In the second phase, we validate the global LSP using multi-regional measured landslide inventory data and carry out regional LSP mapping for the above test areas. Note that the regional measured landslide inventory data are only involved in the validation, not in training and prediction mapping. There are only a few landslides with a spatial resolution of 1000 m globally, and the confidence level of regional measured landslide data is low. The choice of 1000 m spatial resolution for global LSP mapping is limited by data volume and other factors, and the spatial resolution cannot be increased to 90 m or even higher. In contrast, the prediction model using global landslide data with a spatial resolution of 90 m is only used to validate measured landslide data in small areas, which is clearly more suitable for subsequent studies than using data with a spatial resolution of 1000 m. Specifically, we first obtain the global landslide inventory data and influencing factors at a spatial resolution of 90 m. Then, after the same data preparation and pre-processing as the previous stage, the optimal model is selected for model building, and the training data and test data are divided. Next, the measured landslide data in the selected area are collected, and all the data sets are used as test data to test the LSP model trained on the global landslide data. The same trends between predicted plots and measured landslide data are considered as a criterion with a pre-defined threshold of AUC values.

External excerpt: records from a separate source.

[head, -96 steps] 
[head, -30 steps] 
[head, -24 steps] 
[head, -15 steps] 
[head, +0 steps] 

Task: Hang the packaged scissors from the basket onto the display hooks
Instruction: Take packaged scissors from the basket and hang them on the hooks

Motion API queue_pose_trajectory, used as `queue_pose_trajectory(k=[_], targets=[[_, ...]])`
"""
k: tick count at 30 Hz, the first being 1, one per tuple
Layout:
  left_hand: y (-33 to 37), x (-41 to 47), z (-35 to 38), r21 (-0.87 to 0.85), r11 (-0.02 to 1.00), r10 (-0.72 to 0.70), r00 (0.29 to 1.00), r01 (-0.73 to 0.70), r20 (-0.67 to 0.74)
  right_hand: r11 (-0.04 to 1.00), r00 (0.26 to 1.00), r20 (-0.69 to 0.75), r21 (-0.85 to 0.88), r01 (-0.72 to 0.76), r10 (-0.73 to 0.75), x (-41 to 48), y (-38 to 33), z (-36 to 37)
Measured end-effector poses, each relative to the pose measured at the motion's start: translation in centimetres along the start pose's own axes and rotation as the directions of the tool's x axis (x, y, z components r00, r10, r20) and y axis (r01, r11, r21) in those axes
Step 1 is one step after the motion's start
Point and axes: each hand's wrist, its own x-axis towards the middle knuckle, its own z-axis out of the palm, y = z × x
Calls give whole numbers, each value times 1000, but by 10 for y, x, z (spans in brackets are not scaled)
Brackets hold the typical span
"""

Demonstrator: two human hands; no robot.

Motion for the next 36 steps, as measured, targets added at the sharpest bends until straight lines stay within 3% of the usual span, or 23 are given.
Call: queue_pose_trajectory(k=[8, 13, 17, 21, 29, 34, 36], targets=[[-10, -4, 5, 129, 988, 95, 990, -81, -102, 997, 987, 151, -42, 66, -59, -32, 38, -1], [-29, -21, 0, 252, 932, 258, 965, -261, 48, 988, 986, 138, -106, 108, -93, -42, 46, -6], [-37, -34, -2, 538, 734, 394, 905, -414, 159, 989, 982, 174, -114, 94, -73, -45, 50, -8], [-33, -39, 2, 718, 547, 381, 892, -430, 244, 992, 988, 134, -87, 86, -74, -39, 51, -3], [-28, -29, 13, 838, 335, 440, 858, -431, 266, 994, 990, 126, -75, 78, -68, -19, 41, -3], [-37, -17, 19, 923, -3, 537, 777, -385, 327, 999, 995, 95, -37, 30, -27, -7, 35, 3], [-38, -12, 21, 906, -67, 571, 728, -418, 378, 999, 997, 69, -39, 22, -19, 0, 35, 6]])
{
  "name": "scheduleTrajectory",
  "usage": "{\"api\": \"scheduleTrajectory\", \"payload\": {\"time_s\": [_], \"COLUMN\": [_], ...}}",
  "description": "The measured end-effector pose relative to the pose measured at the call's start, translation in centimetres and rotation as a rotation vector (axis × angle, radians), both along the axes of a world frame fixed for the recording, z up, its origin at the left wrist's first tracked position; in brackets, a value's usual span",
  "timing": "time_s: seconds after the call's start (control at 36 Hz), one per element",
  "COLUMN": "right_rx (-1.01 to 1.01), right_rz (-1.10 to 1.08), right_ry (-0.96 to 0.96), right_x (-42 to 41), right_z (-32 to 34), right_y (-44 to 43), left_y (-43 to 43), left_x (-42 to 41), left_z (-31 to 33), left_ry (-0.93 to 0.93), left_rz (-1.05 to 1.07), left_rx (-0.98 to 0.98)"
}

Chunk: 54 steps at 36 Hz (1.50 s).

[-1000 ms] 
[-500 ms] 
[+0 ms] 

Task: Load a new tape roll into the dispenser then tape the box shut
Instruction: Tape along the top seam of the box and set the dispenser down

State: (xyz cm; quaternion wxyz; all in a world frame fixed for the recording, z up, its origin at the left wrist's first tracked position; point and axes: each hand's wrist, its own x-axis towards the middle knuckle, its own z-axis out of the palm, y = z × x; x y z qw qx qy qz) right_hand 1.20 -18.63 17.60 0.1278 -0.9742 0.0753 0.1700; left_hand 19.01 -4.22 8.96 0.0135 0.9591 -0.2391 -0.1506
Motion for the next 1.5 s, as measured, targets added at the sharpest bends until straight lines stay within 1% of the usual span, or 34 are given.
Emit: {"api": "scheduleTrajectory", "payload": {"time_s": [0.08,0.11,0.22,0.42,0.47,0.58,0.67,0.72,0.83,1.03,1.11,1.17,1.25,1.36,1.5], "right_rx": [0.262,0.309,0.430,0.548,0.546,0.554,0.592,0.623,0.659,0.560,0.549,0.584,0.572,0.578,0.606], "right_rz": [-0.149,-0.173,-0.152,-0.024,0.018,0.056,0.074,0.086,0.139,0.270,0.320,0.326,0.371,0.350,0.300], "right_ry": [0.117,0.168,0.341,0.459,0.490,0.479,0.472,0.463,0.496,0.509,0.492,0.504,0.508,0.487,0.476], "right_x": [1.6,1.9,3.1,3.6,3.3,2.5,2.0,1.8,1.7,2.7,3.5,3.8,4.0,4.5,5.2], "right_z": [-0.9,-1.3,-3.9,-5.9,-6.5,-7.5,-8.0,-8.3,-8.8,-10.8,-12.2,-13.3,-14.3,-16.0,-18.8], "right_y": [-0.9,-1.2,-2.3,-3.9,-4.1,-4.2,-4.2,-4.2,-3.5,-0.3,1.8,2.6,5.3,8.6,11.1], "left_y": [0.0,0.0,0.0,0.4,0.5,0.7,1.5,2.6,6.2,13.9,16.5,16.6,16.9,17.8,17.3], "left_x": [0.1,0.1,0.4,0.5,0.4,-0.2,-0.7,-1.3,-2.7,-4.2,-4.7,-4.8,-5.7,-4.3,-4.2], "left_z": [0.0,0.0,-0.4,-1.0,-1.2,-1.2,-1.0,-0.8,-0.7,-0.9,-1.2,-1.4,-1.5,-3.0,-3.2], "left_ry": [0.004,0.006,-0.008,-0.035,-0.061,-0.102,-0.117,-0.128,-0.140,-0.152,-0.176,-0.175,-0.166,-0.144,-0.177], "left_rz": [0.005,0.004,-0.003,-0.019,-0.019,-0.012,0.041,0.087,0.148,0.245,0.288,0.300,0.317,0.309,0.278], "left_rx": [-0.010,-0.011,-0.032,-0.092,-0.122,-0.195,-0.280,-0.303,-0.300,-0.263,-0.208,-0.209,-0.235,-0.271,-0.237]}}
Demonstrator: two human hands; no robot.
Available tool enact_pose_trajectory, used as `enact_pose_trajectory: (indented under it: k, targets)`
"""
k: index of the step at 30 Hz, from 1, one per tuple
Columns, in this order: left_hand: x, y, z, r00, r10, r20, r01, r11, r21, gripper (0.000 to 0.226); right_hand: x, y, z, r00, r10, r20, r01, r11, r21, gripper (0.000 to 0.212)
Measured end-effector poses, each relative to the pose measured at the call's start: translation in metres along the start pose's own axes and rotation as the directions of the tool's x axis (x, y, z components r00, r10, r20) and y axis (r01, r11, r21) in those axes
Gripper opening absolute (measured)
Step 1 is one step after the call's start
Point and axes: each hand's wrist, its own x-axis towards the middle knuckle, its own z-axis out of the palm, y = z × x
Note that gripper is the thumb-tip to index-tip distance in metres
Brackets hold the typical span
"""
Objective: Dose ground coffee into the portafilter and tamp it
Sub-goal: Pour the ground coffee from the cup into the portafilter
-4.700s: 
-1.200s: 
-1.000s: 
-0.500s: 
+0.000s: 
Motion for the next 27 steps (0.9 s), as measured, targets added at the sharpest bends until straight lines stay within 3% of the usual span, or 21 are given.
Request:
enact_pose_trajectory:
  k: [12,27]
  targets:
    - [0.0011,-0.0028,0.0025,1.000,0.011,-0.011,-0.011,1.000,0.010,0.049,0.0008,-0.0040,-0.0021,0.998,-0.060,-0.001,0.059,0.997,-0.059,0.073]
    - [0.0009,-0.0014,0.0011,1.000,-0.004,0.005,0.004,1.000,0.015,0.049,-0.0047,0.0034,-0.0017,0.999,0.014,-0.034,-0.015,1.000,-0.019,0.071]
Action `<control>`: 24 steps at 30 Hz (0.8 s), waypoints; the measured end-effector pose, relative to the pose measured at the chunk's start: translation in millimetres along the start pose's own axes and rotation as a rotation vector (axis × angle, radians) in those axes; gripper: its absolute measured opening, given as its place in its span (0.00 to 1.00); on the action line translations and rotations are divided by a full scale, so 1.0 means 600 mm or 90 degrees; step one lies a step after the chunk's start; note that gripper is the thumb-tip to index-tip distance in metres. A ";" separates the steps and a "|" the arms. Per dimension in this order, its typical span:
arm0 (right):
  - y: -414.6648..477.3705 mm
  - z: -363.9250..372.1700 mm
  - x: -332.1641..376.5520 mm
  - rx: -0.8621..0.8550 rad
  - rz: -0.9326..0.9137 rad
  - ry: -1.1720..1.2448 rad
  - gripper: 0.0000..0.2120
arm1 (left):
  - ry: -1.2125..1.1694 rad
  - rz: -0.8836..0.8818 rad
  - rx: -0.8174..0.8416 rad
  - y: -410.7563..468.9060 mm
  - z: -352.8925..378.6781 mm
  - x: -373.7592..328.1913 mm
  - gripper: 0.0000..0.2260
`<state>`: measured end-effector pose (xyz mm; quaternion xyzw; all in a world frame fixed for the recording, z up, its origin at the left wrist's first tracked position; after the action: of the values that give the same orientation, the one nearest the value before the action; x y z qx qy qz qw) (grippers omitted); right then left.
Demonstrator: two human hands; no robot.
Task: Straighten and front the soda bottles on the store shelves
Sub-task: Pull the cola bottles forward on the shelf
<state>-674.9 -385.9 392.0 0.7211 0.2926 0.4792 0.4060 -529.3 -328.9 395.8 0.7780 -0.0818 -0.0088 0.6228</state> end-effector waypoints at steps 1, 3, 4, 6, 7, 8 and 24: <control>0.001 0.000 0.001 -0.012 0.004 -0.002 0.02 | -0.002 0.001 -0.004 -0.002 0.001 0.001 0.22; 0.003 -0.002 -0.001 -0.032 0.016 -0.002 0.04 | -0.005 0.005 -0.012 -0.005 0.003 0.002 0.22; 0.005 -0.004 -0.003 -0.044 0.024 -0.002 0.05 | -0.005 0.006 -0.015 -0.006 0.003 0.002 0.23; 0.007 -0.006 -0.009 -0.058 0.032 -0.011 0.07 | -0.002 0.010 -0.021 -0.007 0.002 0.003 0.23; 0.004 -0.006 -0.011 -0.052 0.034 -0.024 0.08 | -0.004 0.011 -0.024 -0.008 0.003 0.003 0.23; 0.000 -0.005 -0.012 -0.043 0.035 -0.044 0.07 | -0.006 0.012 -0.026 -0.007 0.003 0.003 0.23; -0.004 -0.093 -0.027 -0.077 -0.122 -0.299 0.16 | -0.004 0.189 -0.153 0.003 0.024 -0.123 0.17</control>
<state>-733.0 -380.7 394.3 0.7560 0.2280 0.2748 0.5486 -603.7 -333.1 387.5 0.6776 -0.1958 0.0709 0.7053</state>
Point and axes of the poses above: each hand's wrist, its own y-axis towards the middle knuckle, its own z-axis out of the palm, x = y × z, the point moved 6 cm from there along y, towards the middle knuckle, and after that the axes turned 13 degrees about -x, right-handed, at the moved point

In the third stage, we improve the application value of global LSP to regional LSP on the basis of the previous two stages. The regional LSP map of the second stage does not use the measured landslide data in this area. If the pre-selected study area lacks measured landslide data temporarily, the research on predicting landslide susceptibility in this area by using the global LSP will stay in the second stage. But if there are actual landslide data in the area, the regional low-susceptible area obtained from the global LSP can be used as a non-landslide sample to form training and test samples with the actual landslide data to improve the reliability of the results. The specific steps are summarized as follows. First, we select the measured landslide data as the landslide sample in the study area, and we use the low-susceptible area predicted by global landslide susceptibility as the non-landslide sample. Second, we use the selected optimal model to train and construct the model using the training data. Finally, we compare the prediction results in terms of visual inspection and objective evaluation metrics.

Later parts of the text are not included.